On tombe sur Inventer le masculin de Daniel Parrochia (Champ Vallon) et voici qu’arrivent « Les espaces de la masculinité » de la revue Géographie et cultures. Qui nous ramène illico à la notion de corps. Car qu’ils soient masculins ou féminins, les corps humains fondent la notion de lieu. Les chercheurs ont travaillé depuis un siècle sur le corps féminin.
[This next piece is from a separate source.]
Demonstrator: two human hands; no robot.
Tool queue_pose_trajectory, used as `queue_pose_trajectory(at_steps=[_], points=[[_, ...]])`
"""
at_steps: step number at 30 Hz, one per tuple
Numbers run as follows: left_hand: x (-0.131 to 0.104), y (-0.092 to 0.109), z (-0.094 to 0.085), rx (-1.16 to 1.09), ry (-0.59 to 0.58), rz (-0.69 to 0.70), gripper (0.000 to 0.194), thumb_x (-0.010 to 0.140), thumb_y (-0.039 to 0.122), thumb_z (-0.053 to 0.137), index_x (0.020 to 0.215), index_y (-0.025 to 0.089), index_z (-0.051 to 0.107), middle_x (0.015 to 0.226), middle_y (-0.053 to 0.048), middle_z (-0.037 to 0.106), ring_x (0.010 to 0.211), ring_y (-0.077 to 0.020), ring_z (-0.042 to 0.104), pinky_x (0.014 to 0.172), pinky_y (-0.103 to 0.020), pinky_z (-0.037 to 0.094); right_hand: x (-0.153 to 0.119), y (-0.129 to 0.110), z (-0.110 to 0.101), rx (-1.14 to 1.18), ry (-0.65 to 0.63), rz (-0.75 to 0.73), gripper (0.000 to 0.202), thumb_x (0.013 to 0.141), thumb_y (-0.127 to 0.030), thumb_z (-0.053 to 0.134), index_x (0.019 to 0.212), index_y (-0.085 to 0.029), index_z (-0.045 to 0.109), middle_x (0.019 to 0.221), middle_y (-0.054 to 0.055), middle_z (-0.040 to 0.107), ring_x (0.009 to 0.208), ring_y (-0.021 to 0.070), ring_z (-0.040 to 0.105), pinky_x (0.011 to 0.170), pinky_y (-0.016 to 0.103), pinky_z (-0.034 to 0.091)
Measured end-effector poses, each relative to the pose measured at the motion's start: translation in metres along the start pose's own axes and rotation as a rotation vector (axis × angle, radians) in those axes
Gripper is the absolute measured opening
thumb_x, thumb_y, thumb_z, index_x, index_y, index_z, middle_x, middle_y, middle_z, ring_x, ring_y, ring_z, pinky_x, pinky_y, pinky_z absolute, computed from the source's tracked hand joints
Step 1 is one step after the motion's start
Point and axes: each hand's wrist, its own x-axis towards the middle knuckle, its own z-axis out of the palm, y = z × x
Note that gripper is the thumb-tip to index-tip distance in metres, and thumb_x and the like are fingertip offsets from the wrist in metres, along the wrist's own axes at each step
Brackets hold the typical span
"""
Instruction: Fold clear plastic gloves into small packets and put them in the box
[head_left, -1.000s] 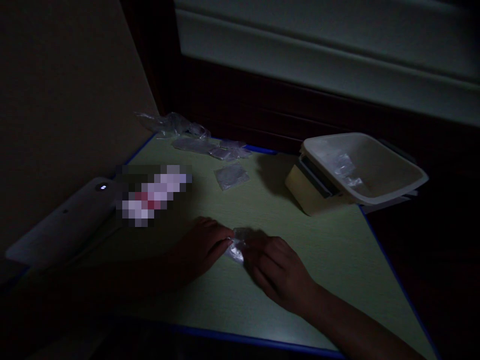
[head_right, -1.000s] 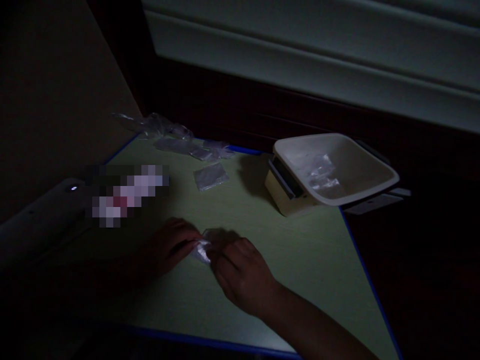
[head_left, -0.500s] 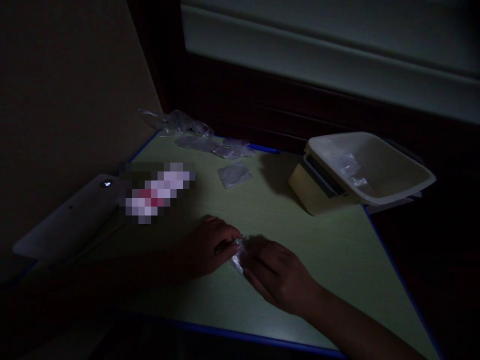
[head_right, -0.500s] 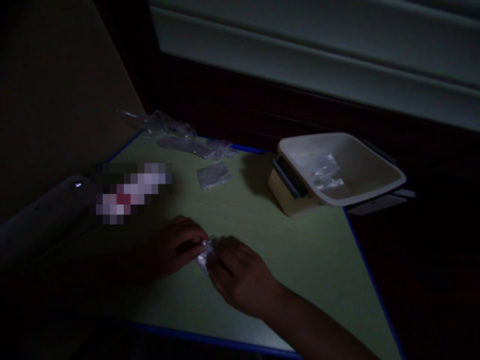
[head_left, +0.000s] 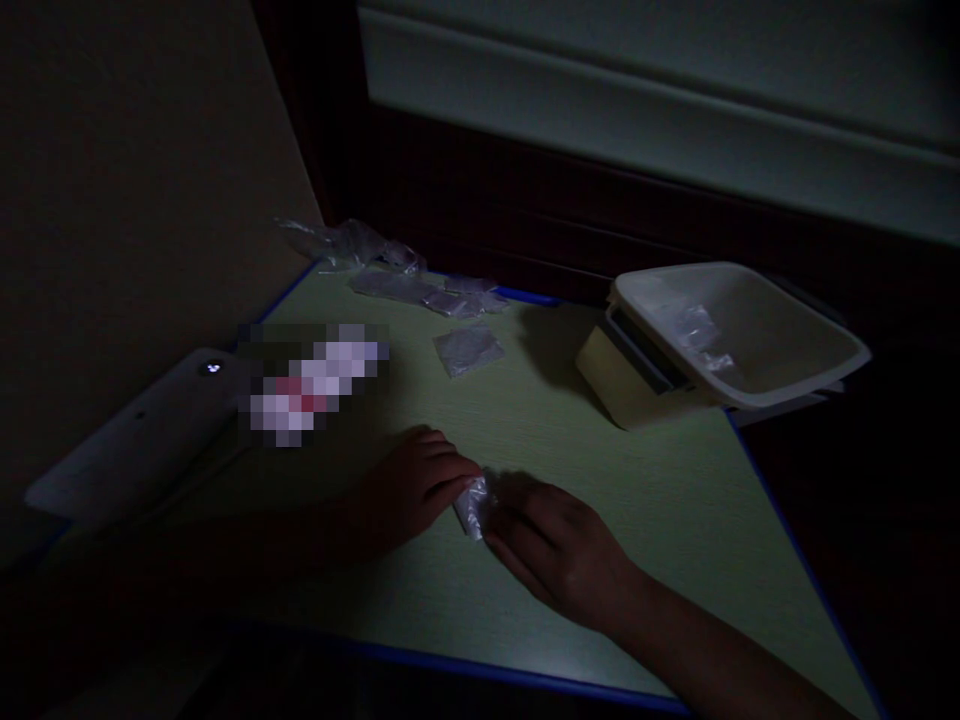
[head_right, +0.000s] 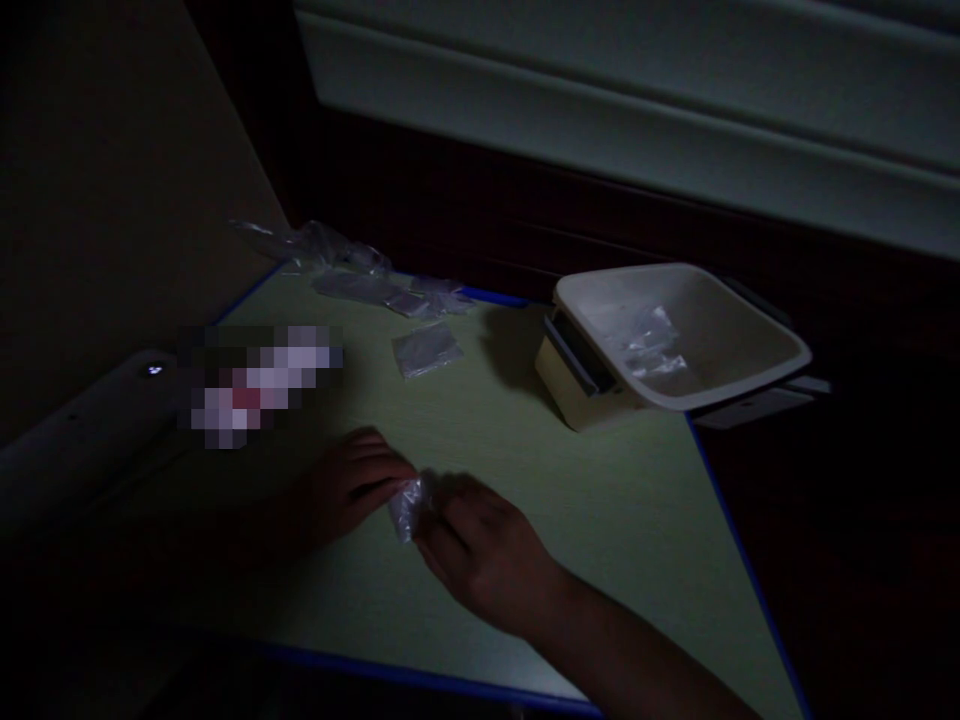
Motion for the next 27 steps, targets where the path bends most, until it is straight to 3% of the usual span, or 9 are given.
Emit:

Pour le corps masculin, la situation est plus contrastée, car les études sportives l’ont abordé sans vraiment aller plus loin que le corps athlète.

Avec « Les espaces des masculinités » dirigé par Charlotte Prieur et Louis Dupont, on chasse sur le terrain des normes pour explorer « le dur à cuire », le « macho », le « spartiate », le « gay efféminé », le « garçon manqué ». Stéphane Leroy chasse, lui, sur le terrain de la drague dans le bois de Vincennes, prélude aux men’s studies qui vont conduire vers des horizons sans doute moins subversifs.

Terrasse d’un bar (Paris-1er arr.)

Olivier Milhaud et Gwénola Ricordeau explorent dans les prisons « l’articulation du sexe et de l’espace », et constatent finalement que les représentations des rôles sociaux perdurent dans l’univers carcéral en dépit d’une interdiction des pratiques sexuelles. Dans la lignée de ce qu’avait tenté Pierre Gentelle, Nicolas Boivin travaille sur les territoires du sexe avec un étonnant entretien entre Charlotte Prieur et Luc Provost, alias Mado qui « n’est pas un homme, ni une femme, mais une chose intelligente »…

Un numéro surprenant qui ne prend pas tellement en compte les masculinités hétérosexuelles (le cas DSK, par exemple) mais reste un jalon essentiel pour comprendre les corps en jeu avec l’espace géographique. « Pas de lieux sans corps », écrivait Francine Barthe, la directrice de la revue. On ne saurait mieux dire.